A lively debate went on for five hours, ending with a recurring question to Mohamed and his colleagues: Are you representative of most of the Salafis out there? The answer was “no,” but since the meeting—which was reported in the local press—Mohamed and his colleagues (their group has a Facebook page with almost five thousand members) have, he says, been receiving phone calls from ultraconservative party leaders and more radical sheikhs. “I don’t want to mention names,” he told me yesterday, “but some sheikhs who said we were crazy, even sinners, now want to work with us. So do the emerging political parties. I’ve received so many requests for collaboration—they see our method is a more effective one.”
After the meeting, one of the Salafist wives approached me, inviting me to a women-only gathering at her house. “You’re so young,” another said, before proceeding to explain how she slowly converted from being uncovered to wearing a full-face veil. “It just takes time,” she said reassuringly. “You get used to it.”

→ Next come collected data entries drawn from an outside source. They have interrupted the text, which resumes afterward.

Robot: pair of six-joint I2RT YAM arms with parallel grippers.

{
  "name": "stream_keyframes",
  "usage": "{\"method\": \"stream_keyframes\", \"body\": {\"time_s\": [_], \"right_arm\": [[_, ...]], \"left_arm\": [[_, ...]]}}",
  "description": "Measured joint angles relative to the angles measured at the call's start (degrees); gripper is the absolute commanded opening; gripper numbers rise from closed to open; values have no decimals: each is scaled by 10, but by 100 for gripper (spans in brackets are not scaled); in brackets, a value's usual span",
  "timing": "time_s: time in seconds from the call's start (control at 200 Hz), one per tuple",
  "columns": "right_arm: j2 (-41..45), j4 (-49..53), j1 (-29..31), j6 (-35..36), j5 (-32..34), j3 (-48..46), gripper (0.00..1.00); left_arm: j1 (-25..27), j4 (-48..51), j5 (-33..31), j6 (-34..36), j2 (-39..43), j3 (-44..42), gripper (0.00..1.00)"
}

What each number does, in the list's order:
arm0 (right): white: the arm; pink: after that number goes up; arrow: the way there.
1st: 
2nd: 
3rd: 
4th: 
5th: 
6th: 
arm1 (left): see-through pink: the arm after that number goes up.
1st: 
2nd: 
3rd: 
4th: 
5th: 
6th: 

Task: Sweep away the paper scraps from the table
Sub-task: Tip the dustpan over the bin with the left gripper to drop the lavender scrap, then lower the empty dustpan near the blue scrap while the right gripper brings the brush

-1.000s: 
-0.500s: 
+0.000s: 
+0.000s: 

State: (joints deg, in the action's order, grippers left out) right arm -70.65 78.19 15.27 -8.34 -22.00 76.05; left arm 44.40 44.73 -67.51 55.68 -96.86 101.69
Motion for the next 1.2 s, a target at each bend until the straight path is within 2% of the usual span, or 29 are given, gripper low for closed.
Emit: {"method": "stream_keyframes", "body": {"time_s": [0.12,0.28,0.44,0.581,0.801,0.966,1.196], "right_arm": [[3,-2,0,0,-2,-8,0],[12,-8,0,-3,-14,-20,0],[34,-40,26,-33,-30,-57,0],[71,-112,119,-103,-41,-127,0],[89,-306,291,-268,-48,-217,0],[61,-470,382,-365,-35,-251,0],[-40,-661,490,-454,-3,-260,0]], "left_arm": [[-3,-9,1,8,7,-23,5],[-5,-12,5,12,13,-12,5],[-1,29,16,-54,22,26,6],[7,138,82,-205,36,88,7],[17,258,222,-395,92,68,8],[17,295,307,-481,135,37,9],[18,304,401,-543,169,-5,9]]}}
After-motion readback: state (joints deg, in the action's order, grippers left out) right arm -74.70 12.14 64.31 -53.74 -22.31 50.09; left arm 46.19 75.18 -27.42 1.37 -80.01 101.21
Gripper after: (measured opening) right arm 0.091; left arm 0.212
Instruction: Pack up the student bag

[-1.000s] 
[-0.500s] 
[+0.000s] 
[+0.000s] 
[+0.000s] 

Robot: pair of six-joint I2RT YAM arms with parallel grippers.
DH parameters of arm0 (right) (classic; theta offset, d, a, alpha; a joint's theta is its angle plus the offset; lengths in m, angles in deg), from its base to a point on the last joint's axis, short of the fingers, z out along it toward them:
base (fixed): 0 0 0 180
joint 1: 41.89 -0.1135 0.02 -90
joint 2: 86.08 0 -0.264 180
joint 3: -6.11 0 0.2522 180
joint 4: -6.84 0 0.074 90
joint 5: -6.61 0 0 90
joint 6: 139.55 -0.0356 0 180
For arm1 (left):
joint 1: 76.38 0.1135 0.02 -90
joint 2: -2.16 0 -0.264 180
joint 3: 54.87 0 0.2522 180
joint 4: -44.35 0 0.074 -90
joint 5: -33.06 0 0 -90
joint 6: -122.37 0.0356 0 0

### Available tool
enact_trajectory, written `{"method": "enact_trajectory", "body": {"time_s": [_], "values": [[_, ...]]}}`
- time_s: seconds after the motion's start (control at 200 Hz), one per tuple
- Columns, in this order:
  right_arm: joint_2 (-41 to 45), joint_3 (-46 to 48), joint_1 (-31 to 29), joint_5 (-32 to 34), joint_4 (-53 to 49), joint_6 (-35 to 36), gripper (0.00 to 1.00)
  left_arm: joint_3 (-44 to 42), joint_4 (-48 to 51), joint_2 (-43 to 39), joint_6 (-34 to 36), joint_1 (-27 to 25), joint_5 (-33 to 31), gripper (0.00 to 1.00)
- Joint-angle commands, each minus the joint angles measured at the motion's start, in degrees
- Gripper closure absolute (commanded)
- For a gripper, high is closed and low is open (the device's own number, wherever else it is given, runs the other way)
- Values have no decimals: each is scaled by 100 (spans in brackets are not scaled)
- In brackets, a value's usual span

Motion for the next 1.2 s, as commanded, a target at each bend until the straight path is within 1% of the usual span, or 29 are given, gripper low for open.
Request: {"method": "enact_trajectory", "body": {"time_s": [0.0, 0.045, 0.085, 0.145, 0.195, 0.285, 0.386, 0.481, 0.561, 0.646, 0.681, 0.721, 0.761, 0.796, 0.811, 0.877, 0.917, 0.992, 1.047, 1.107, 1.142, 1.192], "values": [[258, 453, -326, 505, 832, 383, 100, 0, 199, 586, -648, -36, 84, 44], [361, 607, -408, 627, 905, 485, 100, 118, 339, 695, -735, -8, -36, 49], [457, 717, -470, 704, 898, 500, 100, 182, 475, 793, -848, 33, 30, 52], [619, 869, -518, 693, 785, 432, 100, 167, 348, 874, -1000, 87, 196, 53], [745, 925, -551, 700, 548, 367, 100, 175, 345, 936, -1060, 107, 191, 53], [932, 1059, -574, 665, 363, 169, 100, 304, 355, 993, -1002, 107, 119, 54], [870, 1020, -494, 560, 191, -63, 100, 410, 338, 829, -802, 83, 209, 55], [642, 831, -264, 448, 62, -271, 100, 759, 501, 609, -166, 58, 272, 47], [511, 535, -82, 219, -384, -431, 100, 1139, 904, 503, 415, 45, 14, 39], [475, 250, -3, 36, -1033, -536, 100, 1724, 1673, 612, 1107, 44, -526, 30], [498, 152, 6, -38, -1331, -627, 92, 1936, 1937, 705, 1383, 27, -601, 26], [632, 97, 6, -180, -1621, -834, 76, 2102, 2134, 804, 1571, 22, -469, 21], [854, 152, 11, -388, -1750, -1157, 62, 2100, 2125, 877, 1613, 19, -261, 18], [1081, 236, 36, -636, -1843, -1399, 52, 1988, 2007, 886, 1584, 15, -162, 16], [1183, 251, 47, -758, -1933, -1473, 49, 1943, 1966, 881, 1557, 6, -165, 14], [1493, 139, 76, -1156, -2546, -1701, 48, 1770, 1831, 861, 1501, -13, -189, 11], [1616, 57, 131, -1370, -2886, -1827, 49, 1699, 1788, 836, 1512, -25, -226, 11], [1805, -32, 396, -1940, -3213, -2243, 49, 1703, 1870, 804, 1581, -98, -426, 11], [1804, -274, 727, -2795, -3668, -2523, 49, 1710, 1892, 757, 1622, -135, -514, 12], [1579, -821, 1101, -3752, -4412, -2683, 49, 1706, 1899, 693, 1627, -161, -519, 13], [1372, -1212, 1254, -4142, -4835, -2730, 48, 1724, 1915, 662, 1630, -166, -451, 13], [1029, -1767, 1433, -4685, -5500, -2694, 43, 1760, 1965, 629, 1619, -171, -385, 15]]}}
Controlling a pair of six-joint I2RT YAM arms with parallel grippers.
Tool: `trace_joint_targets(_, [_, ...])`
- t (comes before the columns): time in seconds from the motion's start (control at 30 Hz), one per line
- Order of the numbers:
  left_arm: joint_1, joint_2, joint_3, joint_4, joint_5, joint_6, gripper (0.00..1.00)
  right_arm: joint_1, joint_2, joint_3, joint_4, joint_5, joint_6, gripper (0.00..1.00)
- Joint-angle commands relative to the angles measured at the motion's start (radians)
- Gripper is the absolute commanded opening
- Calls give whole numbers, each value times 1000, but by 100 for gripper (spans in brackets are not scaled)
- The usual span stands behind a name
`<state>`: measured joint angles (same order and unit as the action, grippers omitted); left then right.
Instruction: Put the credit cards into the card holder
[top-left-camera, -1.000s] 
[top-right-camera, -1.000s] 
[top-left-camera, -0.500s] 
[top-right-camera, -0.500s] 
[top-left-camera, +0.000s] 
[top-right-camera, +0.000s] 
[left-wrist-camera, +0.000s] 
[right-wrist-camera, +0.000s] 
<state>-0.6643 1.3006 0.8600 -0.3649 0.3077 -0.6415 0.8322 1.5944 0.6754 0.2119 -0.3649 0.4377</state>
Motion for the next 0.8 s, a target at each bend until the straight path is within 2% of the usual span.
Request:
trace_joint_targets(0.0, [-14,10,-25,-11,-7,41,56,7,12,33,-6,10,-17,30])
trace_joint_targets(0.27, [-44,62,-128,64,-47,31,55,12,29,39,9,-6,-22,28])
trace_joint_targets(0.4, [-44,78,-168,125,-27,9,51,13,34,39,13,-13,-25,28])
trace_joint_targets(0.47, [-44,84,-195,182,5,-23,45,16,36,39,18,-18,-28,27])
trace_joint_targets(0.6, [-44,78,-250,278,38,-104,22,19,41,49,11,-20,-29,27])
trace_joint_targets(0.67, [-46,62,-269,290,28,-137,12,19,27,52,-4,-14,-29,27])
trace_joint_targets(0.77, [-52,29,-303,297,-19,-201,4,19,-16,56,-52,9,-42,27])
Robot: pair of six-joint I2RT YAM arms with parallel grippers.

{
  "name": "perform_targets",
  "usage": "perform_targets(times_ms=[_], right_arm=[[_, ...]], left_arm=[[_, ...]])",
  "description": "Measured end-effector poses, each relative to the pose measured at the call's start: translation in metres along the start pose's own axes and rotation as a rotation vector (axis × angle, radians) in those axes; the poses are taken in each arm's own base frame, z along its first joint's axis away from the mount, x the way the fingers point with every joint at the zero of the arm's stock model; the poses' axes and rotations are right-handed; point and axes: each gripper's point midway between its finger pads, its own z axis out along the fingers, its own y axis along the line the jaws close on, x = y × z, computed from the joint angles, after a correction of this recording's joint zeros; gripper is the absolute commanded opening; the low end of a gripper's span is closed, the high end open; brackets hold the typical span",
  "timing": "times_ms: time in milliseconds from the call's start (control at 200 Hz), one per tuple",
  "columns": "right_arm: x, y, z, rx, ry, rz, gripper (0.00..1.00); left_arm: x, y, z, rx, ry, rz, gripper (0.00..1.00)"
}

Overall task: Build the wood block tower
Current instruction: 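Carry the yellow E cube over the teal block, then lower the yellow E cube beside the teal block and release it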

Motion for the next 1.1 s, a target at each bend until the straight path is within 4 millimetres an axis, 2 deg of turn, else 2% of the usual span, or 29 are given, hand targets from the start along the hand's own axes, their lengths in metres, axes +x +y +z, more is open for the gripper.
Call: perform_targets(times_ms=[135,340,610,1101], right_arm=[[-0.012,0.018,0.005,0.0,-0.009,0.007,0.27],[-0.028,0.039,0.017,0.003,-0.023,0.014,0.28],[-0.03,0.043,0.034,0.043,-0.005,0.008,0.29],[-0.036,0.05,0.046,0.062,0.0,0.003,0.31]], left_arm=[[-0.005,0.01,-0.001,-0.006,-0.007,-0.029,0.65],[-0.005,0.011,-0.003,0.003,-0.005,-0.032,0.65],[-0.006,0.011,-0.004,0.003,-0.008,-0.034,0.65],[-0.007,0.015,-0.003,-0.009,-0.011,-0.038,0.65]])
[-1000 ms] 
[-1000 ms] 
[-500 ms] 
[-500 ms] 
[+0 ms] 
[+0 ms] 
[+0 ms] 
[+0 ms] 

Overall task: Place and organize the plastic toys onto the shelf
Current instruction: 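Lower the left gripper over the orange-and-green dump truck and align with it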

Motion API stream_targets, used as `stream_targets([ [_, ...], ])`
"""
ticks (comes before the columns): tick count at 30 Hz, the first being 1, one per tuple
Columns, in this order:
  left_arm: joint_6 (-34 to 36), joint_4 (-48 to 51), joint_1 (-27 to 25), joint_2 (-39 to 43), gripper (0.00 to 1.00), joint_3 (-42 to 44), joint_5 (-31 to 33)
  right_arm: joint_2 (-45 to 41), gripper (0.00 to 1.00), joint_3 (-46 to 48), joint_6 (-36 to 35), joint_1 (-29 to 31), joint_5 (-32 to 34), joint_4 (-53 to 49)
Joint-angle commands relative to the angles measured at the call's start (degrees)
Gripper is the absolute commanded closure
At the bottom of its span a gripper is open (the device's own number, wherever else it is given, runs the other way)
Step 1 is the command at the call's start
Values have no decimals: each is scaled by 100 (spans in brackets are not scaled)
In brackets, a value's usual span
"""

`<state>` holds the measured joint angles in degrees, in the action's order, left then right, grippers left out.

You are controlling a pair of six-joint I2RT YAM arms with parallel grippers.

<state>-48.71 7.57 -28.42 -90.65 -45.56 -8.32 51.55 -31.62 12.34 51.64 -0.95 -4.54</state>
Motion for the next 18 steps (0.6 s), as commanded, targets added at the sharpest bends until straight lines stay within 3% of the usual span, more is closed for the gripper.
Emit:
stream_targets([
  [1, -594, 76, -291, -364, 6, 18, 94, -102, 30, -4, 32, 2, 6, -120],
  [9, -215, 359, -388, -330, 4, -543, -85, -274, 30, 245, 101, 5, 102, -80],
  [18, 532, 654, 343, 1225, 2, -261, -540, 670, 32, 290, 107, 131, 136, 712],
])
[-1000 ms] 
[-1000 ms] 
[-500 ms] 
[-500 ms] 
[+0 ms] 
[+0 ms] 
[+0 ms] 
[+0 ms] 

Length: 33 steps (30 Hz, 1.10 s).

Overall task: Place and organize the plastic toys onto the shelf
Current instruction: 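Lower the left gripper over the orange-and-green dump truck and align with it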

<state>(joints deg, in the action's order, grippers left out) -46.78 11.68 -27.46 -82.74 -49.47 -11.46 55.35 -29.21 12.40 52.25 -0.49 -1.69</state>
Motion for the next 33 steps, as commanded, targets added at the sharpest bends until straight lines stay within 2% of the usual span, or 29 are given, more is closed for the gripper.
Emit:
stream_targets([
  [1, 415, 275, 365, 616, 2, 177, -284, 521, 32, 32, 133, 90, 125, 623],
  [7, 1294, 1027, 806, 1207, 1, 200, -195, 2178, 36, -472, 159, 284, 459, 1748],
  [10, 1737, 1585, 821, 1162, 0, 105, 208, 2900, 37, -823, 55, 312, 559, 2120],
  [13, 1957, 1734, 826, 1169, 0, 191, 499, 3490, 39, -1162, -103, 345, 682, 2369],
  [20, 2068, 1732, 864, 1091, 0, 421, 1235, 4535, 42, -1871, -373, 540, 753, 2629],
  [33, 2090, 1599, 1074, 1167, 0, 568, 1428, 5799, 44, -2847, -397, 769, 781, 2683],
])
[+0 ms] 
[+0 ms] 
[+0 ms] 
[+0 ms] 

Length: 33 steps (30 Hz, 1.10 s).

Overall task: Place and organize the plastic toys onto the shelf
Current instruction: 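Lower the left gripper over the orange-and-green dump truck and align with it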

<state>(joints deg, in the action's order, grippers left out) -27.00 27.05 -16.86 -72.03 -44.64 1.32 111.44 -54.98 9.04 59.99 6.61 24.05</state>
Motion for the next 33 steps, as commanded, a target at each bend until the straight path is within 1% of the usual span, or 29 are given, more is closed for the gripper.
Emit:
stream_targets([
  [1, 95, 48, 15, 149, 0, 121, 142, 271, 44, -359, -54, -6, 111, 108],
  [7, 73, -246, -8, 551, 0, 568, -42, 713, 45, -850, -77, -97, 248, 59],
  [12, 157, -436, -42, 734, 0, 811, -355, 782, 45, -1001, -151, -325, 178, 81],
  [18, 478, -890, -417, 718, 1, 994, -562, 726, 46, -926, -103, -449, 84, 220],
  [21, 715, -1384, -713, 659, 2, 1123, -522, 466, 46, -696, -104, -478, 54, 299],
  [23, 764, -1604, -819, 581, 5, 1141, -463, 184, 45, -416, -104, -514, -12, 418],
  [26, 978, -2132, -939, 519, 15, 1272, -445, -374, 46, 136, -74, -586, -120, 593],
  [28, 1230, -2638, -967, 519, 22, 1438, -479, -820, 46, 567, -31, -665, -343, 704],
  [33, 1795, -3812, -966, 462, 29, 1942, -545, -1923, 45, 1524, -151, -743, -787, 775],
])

That night, one of the two politically knowledgeable friends with whom I attended the meeting called me. “I’m not convinced,” he told me.
All the men’s wives wore the niqab. They all said that in another context they would wear the short galabiya like the Prophet. They want Egypt governed by the Sharia. I bet they will slowly turn, just like the Brotherhood has, constantly changing its position. Before we know it we’ll be like Saudi Arabia. They shouldn’t be trusted. It’s no coincidence the Saudis gave us such a big loan.
Sitting in the Virgin Mary Church with Father Sarabamon, I told him about the invitation of the Salafi women. He smiled. “They want to convert you,” he told me. “I fear the worst. You know already that they don’t teach Coptic history in schools. It will take time, but I see the direction we are moving in.”